Return, exactly as written, every line from the first line of the data below through the line that contains "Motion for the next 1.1".

[Dataset excerpts]
◇ ◇ ◇ ◇

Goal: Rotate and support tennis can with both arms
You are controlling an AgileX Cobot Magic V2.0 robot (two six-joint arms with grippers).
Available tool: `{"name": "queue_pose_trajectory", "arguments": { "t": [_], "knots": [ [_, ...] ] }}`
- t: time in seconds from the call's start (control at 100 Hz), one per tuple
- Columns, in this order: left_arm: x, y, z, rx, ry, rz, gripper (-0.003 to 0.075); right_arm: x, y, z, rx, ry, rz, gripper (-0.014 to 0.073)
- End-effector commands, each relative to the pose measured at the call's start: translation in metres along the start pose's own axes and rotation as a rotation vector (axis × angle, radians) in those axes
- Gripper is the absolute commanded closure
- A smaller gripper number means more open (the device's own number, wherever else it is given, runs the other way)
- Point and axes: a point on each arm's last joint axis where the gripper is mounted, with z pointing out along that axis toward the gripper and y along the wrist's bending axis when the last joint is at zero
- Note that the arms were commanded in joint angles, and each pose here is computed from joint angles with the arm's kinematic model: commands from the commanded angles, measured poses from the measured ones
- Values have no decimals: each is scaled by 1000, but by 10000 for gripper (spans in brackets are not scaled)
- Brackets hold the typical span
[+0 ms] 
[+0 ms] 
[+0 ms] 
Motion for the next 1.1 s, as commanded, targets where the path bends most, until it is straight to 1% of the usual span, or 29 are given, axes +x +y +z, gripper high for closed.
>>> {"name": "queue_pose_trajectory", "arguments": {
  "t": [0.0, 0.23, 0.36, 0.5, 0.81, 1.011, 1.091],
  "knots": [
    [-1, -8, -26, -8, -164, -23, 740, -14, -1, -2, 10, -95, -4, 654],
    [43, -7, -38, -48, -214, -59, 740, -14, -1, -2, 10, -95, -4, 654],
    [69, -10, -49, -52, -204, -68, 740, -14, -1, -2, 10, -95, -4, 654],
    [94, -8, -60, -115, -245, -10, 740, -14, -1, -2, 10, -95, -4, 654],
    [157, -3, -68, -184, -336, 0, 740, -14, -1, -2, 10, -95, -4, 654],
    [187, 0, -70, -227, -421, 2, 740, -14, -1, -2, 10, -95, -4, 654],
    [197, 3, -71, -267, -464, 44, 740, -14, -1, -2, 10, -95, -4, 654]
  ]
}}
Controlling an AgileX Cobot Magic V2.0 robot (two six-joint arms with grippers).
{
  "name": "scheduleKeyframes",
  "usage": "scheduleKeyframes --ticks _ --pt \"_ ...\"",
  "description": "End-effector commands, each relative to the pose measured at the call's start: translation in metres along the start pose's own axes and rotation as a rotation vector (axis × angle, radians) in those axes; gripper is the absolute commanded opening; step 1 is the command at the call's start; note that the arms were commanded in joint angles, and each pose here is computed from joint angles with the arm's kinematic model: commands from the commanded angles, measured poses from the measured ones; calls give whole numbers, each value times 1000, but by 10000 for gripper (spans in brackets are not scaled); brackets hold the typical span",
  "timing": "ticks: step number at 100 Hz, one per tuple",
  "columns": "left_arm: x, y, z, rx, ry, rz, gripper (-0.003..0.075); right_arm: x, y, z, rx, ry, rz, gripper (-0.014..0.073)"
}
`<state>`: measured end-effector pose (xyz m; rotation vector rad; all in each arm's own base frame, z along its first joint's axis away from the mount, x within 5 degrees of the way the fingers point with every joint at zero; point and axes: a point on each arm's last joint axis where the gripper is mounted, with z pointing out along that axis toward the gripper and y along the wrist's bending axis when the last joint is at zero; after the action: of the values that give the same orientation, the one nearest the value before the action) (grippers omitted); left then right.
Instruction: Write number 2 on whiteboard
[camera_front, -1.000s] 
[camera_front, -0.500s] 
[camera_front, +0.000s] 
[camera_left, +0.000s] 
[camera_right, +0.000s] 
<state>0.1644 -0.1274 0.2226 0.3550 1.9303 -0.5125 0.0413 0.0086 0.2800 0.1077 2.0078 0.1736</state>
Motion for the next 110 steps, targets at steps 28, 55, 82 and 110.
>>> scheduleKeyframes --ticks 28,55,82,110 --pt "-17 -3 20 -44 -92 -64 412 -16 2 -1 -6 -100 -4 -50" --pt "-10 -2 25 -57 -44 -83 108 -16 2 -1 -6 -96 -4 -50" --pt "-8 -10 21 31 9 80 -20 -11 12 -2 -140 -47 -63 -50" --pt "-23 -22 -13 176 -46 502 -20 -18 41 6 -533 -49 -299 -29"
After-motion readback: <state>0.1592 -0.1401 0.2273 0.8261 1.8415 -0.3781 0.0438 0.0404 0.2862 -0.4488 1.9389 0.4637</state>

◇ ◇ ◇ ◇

*Response to this exercise*.
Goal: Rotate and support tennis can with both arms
You are controlling an AgileX Cobot Magic V2.0 robot (two six-joint arms with grippers).
Available tool: `{"name": "queue_pose_trajectory", "arguments": { "t": [_], "knots": [ [_, ...] ] }}`
- t: time in seconds from the call's start (control at 100 Hz), one per tuple
- Columns, in this order: left_arm: x, y, z, rx, ry, rz, gripper (-0.003 to 0.075); right_arm: x, y, z, rx, ry, rz, gripper (-0.014 to 0.073)
- End-effector commands, each relative to the pose measured at the call's start: translation in metres along the start pose's own axes and rotation as a rotation vector (axis × angle, radians) in those axes
- Gripper is the absolute commanded closure
- A smaller gripper number means more open (the device's own number, wherever else it is given, runs the other way)
- Point and axes: a point on each arm's last joint axis where the gripper is mounted, with z pointing out along that axis toward the gripper and y along the wrist's bending axis when the last joint is at zero
- Note that the arms were commanded in joint angles, and each pose here is computed from joint angles with the arm's kinematic model: commands from the commanded angles, measured poses from the measured ones
- Values have no decimals: each is scaled by 1000, but by 10000 for gripper (spans in brackets are not scaled)
- Brackets hold the typical span
[+0 ms] 
[+0 ms] 
[+0 ms] 
Motion for the next 1.1 s, as commanded, targets where the path bends most, until it is straight to 1% of the usual span, or 29 are given, axes +x +y +z, gripper high for closed.

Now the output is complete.